I came a cross these names – Usnea, Melanelixia, Leafy Xanthoria, Evernia, Flavoparmelia, Cushion Xanthoria, Hypogymnia, Parmelia, Physcia, and given the featured image and my newly found love of lichens you might guess that is what they are, lichens. I just think they are wonderful and attractive and I keep taking pictures of them… but perhaps I am also taking pictures of mosses and algae without realising and just lumping them altogether as lichen… I must investigate and be more systematic, maybe I need a guide-book?
Apparently there are three sorts of lichen, bushy, leafy and crusty. They are a very accurate indicator of air quality, some are nitrogen lovers, and some are nitrogen sensitive, and some can grow pretty much anywhere.
According to the Natural History Museum:
Lichens are composite organisms made up of a fungus and one or more algae living together. The algal partner produces essential nutrients for the lichen through photosynthesis, while the fungal partner provides the body in which they both live. The fungus produces spores in fruiting bodies (apothecia), which must germinate and find an algal partner before they can form a new lichen. In order to avoid this difficult stage many lichens produce minute fragments containing both partners, which can quickly colonise available habitats. These fragments can appear either as finger-like outgrowths (isidia) or sugar-like granules (soredia).

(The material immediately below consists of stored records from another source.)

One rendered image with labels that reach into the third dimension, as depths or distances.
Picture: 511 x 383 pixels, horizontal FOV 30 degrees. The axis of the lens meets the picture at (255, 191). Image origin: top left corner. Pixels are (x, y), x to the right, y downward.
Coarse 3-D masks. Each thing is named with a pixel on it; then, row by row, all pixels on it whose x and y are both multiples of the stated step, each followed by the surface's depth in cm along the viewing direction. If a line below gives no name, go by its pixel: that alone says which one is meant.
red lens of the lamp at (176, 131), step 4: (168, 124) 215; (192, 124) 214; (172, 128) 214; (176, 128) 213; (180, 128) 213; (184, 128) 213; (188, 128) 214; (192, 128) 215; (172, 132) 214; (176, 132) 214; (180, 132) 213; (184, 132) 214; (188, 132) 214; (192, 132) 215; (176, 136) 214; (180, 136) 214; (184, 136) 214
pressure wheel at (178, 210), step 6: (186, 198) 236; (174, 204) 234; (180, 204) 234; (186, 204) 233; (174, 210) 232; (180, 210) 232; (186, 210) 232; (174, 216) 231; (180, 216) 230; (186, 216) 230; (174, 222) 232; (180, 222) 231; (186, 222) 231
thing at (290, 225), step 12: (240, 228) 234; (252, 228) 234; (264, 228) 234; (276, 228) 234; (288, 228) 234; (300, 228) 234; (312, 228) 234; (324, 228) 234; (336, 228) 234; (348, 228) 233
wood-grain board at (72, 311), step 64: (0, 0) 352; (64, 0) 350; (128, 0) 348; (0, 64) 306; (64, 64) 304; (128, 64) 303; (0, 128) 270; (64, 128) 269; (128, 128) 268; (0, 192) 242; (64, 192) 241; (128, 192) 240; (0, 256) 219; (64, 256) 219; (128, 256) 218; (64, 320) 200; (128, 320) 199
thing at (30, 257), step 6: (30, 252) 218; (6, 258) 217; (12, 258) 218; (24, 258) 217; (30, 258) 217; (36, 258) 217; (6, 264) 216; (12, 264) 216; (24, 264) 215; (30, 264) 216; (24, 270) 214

Very few lichens have common names, but each lichen species has its own Latin name, e.g.Xanthoria parietina (L.) Th. Fr.
Like your name, Latin names have two parts. The first part is the name of the genus in which closely related lichens belong, like your surname (eg Xanthoria). The second part is the species name, like your first name, which belongs to organisms sharing the same features (eg parietina). After the lichen name is the abbreviated names of the person(s) who named the species (in this case L. for Linnaeus and Th. Fr. for Theodor Fries).